Sì, McCrum non lo sapeva, ma forse poteva immaginarlo. Perché quando non c'era il rigore, i rapporti di forza erano soltanto invertiti. Oggi il potere è degli attaccanti, all'epoca era dei difensori. Perché la storia del rigore alla fine è questa: William McCrum era un produttore di lino. Giocava a pallone, nel Milford Everton, in Irlanda del Nord. Portiere. In una partita, un avversario gli arrivò vicino vicino e prima di poter calciare fu scaraventato per terra. Il regolamento era semplice e chiaro per tutti: punizione. Ma Willie decise di prendere il pallone e spiegare che era più giusto punire i falli così vicini alla porta con un tiro «libero»: attaccante e portiere, divisi solo da una distanza di 12 yard. Improvvisò: l'attaccante e lui. Gol. William comunicò la sua idea a Jack Reid, il segretario generale della Irish football association che nel 1886 aveva partecipato alla nascita dell'International Board. La proposta di McCrum venne portata da Reid alla successiva riunione del board. Rigettata, scartata, cestinata. Irrisa, perché era un oltraggio allo spirito combattente dello sport anglosassone. L'anno dopo, la svolta. Il 2 giugno 1891, in un'altra riunione dell'International Board, nell'Hotel Alexandra di Glasgow, la mozione irlandese venne approvata. Il rigore era diventato ufficiale, William McCrum scomparve dalla storia dell'umanità lasciandole in dono questa cosa che sarebbe diventata molto più che una regola del gioco del football: cinematografia, letteratura, politica, filosofia. Per parlare di un rigore si tirano in ballo Aristotele ed Eraclito, viene sempre fuori Osvaldo Soriano o Peter Handke, finisci spesso a una scena di Mediterraneo o di Fuga per la vittoria. Portiere e attaccante sono due controfigure del mondo, interpreti di ruoli che fuggono dal calcio ed entrano nella vita. Rigore diventa la parola chiave di una dottrina politico-economica. Rigore è sinonimo di un dovere. Però è pure l'opportunità massima, l'occasione che aspetti. La cerchi, ovunque sia.

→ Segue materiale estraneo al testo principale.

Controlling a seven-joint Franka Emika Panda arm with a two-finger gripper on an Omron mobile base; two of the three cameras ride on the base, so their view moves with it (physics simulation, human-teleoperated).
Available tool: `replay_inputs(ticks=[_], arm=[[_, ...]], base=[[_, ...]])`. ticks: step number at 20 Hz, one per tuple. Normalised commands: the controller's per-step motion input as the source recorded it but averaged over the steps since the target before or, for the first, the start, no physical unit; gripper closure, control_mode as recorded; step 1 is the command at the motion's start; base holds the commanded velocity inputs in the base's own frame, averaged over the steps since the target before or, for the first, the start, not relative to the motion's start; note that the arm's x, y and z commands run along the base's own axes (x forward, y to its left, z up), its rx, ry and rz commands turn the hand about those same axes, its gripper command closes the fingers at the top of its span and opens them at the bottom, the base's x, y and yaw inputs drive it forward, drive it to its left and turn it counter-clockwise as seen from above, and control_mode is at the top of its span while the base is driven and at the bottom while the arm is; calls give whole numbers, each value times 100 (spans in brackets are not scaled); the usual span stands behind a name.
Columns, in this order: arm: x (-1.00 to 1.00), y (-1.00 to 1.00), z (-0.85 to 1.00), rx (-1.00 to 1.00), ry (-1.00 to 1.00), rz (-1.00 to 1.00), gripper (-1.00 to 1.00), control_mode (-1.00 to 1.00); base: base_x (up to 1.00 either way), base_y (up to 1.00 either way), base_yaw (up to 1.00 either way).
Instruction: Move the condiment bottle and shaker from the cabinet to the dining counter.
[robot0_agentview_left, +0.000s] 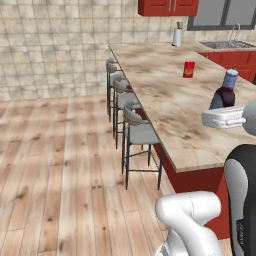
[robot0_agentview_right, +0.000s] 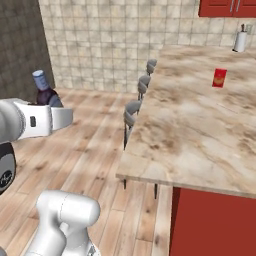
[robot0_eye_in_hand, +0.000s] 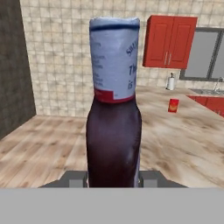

Una linea bianca è l'inizio di una terra dove questa possibilità diventa reale: se la prendi, sei tu contro un altro, ma in un gioco di squadra.

Il trucco per ottenerla è come la raccomandazione nella vita: non è bella, ma c'è. Devi farci i conti: William McCrum voleva mettere rimedio a un'ingiustizia, ma ha finito per creare tante altre ingiustizie. Oggi lo rifarebbe, ma al suo attaccante direbbe nell'orecchio: «Se ti toccano, buttati».